Bills targeting toxic chemicals deserve bipartisan support


South Bend Tribune

At least 29 states have passed or are proposing regulations monitoring a family of toxic chemicals that are ubiquitous and have been linked to severe health issues.

Indiana could join that list, if the efforts of two South Bend legislators are successful.

The bills, authored by Reps. Ryan Dvorak and Maureen Bauer, address “forever chemicals,” a family of toxic chemicals found in everything from fabrics to food service containers. They don’t break down naturally and they’ve been found in drinking water in Indiana.

Dvorak’s bill would establish a maximum contaminant level for PFAS in state drinking water, a measure already adopted by at least six other states. Bauer’s bill would test PFAS levels in current and former military members. Use of the chemicals in the military’s firefighting foam has allowed the toxins to flow through the water and into the ground.

Experts say national regulation is needed to address the contamination.

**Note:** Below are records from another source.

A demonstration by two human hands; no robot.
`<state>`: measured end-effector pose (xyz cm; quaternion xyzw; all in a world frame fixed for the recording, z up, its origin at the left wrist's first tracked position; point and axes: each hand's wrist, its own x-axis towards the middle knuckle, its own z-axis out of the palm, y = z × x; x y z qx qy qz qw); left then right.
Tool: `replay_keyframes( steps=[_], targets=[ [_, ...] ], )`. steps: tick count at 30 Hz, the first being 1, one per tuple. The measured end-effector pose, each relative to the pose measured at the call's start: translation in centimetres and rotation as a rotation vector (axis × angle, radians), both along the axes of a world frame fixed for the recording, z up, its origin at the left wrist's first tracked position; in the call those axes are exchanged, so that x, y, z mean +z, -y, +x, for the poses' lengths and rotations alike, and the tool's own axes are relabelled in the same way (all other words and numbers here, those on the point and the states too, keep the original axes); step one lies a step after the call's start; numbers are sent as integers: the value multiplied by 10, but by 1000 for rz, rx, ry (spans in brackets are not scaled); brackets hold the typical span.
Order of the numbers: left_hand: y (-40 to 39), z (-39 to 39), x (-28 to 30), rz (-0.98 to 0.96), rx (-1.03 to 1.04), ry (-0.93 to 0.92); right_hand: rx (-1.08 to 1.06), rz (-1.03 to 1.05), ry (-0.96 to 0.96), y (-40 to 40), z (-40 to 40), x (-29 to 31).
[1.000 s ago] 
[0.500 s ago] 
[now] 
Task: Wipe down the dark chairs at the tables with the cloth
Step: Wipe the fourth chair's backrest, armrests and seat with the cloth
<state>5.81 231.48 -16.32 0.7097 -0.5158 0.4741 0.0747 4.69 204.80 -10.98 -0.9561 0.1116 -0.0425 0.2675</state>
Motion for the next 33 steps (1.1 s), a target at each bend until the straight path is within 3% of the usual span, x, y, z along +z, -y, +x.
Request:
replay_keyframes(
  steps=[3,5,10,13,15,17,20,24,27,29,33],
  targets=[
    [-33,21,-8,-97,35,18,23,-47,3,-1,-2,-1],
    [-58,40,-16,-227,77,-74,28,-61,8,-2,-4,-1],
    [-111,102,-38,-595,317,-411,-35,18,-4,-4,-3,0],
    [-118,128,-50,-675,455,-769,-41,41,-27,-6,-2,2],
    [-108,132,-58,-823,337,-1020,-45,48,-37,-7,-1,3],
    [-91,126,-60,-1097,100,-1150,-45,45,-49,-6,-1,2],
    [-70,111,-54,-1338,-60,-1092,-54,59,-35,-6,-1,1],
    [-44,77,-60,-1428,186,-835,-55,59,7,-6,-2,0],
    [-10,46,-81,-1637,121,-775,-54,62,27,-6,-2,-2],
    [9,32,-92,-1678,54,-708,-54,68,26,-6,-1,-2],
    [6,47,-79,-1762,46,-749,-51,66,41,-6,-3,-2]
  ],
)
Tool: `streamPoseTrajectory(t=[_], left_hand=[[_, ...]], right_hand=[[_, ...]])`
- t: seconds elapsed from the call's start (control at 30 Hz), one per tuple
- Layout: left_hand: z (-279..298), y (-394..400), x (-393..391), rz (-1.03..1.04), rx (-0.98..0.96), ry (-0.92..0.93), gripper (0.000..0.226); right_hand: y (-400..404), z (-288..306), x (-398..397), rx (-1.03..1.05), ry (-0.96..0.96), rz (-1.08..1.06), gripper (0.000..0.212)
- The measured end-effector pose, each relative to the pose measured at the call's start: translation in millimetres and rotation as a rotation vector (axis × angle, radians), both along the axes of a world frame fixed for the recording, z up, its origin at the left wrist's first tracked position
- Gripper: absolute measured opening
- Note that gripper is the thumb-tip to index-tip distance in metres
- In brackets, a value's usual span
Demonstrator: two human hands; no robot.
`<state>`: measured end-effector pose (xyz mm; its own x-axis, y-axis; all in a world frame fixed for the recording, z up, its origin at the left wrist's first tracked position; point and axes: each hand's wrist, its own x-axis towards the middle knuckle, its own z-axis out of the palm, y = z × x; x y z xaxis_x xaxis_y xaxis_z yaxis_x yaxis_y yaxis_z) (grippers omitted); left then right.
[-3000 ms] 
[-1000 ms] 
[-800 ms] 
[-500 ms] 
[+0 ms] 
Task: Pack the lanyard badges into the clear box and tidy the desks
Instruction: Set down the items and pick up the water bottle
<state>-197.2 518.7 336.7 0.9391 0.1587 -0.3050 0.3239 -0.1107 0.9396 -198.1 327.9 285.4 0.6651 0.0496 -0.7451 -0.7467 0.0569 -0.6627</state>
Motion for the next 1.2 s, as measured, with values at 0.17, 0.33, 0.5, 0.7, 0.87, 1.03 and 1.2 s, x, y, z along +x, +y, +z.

Some believe that change could come from President Joe Biden, who has promised to tackle PFAS pollution and became the first major presidential candidate to acknowledge the toxins during a campaign.

Linda Lee, an agronomy professor at Purdue University, said that action from the states could “trickle down” to the rest of the country — and the more that states take the lead on the issue, the more likely that widespread nationwide change will occur.

Dvorak said his bill takes the critical step of saying there should be a maximum contaminant level for PFAS, while leaving what the maximum level is to scientists.

Five military sites in Indiana have been confirmed to discharge the toxins through its firefighting foam, and Bauer said it’s important for the state to understand the impact such discharge could have had on Indiana service members.

Last year, a bill that would require reducing the use of the firefighting foam in training exercises passed with strong support from Democrats and Republicans. That seems a sign that the issue can garner bipartisan support — and can be applied to the military. The American Chemistry Council, which represents manufacturing companies and has helped enact similar legislation to reduce PFAS chemicals in firefighting foams, has advocated for letting the EPA lead the regulation effort.

The current bills are positive steps for a state whose pollution ranks among the worst in the country. The issue is a matter of public health and deserves bipartisan support.